Dua hadits tidak saling kontradiksi. Akan tetapi masing-masing ada pada tempat khusus baginya. Hadits Ibnu Mas’ud ditujukan kepada para pemuda secara umum dan orang-orang yang ingin menikah secara umum. Untuk menjelaskan bahwa pernikahan harus ada biaya dan kecukupan agar dia mampu menikah menunaikan apa yang harus dilakukan dari nafkah, pakaian dan tempat tinggal.

Kata “Ba’ah” adalah biaya pernikahan dan syariat ingin menjelaskan pokok ini. Bahwa pernikahan bukan sekedar akad atau melampiaskan syahwat dalam kehalalan. Akan tetapi ia adalah tanggung jawab dan beban serta menempatkan posisi kepemimpinan lelaki atas wanita.

Menunjukkan juga bahwa yang belum mampu menikah dianjurkan menyibukkan diri dengan berpuasa. Karena ia dapat melemahkan syahwat dan mempersempit jalan masuk syetan dan hal itu merupakan diantara sebab iffah (menjaga diri) dan menundukkan pandangan. (Majmu Fatawa Ibnu Baz, (3/329).

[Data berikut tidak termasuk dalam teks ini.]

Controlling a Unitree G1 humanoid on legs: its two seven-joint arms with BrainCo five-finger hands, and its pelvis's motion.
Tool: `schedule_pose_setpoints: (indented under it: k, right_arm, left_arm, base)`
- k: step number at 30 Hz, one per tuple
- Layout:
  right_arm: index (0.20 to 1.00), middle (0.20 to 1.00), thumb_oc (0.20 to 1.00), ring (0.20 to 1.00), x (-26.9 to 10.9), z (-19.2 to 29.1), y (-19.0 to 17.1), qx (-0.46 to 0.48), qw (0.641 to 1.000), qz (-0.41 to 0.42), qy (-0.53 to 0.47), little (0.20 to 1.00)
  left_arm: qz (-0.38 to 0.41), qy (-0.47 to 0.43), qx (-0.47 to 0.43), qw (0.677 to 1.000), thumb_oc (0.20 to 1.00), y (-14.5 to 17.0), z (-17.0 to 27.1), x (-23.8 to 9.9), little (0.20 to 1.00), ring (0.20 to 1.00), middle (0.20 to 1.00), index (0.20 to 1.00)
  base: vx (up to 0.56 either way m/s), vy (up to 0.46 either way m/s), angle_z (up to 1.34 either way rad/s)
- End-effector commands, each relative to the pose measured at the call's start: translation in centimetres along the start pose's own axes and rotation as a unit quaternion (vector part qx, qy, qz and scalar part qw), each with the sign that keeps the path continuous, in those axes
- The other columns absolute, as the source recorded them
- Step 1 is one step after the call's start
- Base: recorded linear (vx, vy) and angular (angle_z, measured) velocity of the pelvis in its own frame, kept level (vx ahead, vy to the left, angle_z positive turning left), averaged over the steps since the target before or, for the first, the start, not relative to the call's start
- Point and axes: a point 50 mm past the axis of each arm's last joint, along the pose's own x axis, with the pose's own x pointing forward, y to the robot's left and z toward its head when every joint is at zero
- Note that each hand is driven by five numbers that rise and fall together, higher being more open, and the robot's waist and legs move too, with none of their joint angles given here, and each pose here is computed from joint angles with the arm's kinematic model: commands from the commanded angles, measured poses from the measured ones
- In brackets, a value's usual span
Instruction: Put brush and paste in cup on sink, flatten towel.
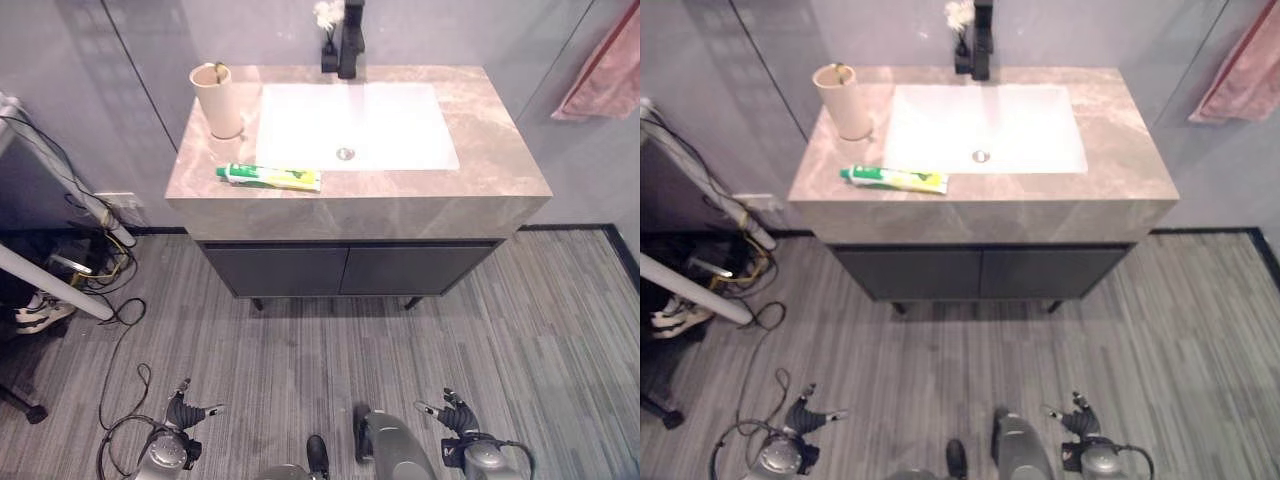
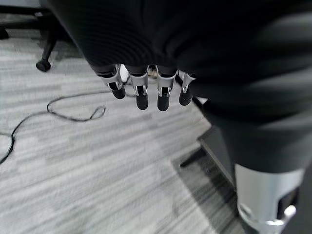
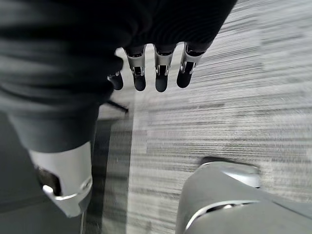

Sebagaimana sabda Nabi sallallahu alaihi wa sallam (Siapa diantara kamu yang mampu pembiayaan hendaklah dia menikah) sebagai dalil bahwa yang disyariatkan bagi yang telah mampu pembiayaan dan pendanaan nikah hendaklah dia bersegerah untuk menikah.

Para ulama Lajnah mengatakan, “Bersegera menikah bagi para pemuda itu sesuai sunah bagi yang mampu pembiayaan pernikahan. Serta menunaikan hak-hak pernikahan.” Dinukil dari “Fatawa Lajnah Daimah”, (6/18). 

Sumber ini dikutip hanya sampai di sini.